After the company missed a $400 million lease payment in early May, they had to file for bankruptcy protection.
Hertz abandoned its plan to sell $500 million in common stock Wednesday pending a review from the Securities and Exchange Commission (SEC) after the rental car company stated the shares “could ultimately be worthless”.
The company’s stock stopped trading late in the morning following concerns voiced by SEC Chairman Jay Clayton.
“In this particular situation, we have let the company know that we have comments on their disclosure,” Clayton said on CNBC’s “Squawk on the Street.” “In most cases, when you let a company know that the SEC has comments for their disclosure, they do not go forward until those comments are resolved.”
Hertz filed for bankruptcy protection May 22 after it was battered by a sudden stop in travel as a result of the coronavirus pandemic.
“With the severity of the COVID-19 impact on our business, and the uncertainty of when travel and the economy will rebound, we need to take further steps to weather a potentially prolonged recovery,” Hertz President and CEO Paul Stone said in a news release following the announcement.
Shares of the beleaguered company dropped to about 55 cents the next day, sparking smaller retail investors to purchase the shares, betting that the company would rebound, leading to profits afterward.
By June 8, shares closed at about $5.53 — an 80 percent increase from where the company’s stock price had been trading a day before it filed for bankruptcy.
Amid the increase in demand for its stock, the company won bankruptcy court approval Friday to sell up to $1 billion in new stock, which would permit it to capitalize on its recent rally. In its filing, the company cautioned that the new common stock could “ultimately be worthless” due to bankruptcy filing.
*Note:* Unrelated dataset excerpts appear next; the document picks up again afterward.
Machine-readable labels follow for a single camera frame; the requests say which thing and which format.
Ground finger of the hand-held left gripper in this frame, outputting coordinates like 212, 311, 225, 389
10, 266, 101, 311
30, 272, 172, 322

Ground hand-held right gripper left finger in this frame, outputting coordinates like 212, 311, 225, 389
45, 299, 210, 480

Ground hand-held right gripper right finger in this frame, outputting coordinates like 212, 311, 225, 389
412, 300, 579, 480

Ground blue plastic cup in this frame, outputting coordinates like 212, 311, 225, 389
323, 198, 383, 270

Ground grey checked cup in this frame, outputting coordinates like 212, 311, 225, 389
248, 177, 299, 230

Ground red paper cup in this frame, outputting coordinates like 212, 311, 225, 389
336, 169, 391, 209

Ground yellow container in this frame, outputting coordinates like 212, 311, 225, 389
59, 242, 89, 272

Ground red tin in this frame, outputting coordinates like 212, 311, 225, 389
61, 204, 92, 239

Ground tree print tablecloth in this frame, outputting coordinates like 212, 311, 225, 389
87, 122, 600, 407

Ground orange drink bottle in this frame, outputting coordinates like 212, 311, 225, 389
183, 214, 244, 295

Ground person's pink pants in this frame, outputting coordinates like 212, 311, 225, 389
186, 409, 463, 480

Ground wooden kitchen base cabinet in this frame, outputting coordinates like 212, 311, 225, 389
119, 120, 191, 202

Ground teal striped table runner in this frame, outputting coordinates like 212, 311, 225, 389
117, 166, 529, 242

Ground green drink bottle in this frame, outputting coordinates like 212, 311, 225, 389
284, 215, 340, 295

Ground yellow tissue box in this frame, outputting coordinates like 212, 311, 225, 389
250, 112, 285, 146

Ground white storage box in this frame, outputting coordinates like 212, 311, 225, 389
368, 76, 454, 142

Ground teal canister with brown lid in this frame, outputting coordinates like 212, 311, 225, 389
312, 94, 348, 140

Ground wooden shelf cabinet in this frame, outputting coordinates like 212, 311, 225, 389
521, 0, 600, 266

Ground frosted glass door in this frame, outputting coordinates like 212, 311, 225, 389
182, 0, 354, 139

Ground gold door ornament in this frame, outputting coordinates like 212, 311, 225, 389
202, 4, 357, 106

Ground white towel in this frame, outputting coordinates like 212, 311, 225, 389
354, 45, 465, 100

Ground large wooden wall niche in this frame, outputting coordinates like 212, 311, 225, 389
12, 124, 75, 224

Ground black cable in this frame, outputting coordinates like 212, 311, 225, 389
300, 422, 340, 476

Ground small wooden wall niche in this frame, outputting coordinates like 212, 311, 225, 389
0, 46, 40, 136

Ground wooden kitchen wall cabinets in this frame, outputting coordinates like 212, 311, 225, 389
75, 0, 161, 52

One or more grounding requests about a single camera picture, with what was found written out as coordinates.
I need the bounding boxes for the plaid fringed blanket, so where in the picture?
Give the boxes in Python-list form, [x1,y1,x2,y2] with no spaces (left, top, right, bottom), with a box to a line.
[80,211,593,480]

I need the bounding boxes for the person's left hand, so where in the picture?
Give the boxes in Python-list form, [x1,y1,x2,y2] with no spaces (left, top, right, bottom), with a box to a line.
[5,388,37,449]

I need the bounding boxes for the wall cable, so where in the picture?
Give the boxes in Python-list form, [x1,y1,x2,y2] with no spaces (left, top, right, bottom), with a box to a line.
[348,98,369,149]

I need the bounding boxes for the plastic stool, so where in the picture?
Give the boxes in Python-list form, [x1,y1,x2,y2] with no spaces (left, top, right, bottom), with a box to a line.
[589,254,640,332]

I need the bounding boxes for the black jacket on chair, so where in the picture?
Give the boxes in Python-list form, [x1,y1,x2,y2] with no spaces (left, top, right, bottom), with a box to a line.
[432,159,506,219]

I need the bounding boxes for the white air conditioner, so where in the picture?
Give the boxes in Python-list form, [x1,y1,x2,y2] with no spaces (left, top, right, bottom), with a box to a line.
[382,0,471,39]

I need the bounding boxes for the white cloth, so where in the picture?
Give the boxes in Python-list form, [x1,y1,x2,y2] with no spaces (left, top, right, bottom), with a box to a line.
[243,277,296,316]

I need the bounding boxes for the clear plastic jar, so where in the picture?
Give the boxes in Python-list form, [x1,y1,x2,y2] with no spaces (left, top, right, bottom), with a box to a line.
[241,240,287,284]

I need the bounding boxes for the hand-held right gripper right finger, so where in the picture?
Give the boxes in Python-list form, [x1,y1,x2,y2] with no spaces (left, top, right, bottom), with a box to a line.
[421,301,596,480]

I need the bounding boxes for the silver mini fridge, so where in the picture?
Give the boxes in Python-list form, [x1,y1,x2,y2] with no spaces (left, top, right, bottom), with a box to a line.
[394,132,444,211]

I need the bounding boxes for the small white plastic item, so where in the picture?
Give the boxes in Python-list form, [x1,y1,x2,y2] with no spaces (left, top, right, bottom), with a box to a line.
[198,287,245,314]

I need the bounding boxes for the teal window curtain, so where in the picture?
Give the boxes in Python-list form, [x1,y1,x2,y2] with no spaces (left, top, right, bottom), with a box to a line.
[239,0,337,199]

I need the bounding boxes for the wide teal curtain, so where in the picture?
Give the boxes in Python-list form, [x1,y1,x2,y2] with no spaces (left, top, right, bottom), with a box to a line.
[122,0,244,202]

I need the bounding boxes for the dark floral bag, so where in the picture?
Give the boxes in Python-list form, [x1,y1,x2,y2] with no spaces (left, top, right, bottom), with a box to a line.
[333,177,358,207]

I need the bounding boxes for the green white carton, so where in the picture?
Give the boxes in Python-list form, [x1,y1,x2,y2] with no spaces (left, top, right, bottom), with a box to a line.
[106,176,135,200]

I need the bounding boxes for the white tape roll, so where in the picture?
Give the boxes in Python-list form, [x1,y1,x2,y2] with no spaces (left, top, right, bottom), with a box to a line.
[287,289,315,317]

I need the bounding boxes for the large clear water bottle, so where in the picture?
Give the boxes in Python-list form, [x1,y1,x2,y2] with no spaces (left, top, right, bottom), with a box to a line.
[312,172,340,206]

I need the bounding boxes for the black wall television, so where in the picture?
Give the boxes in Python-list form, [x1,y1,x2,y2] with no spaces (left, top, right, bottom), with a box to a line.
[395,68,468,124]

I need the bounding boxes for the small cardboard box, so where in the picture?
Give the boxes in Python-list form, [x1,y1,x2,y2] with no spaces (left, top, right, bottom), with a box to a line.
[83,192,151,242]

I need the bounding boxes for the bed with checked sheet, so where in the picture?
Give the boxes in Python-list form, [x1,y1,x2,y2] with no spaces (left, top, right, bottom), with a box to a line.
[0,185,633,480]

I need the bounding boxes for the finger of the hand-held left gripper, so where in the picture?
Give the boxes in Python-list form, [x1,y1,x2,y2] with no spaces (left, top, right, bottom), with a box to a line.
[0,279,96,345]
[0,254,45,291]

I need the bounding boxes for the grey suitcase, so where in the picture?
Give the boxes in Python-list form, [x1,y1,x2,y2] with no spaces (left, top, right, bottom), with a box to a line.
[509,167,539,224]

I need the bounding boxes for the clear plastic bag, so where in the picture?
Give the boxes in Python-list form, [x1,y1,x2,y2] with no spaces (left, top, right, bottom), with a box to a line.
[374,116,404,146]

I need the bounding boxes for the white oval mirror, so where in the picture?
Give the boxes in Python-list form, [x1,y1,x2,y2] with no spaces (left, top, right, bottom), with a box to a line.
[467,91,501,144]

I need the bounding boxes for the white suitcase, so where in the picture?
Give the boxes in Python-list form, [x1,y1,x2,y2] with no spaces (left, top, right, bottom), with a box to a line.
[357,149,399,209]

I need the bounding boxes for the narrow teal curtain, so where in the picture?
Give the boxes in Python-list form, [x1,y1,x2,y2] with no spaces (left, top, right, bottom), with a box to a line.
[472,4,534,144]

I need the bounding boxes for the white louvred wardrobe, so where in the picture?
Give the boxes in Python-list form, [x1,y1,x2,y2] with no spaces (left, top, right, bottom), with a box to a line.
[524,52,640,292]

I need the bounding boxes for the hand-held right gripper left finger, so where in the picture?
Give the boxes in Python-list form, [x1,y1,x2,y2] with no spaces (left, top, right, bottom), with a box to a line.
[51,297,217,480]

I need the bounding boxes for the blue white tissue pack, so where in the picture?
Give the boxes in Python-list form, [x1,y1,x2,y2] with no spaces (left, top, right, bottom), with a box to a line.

But the SEC, which is responsible for evaluating bankruptcy proceedings for regulatory issues, raised issues about the stock sell-off.
“What the SEC is saying is that just because there are aberrations in the market does not mean that you should take advantage of it,” said Josh Brown, the CEO of Ritholtz Wealth Management, to CNBC.
Hertz, based in Estero, Florida, has got $1 billion in cash to support its operations and about $17 billion in debt. It has a fleet of about 500,000 cars that are financed through leases.
It was after when Hertz missed a $400 million lease payment in early May, that the company had to file for bankruptcy protection.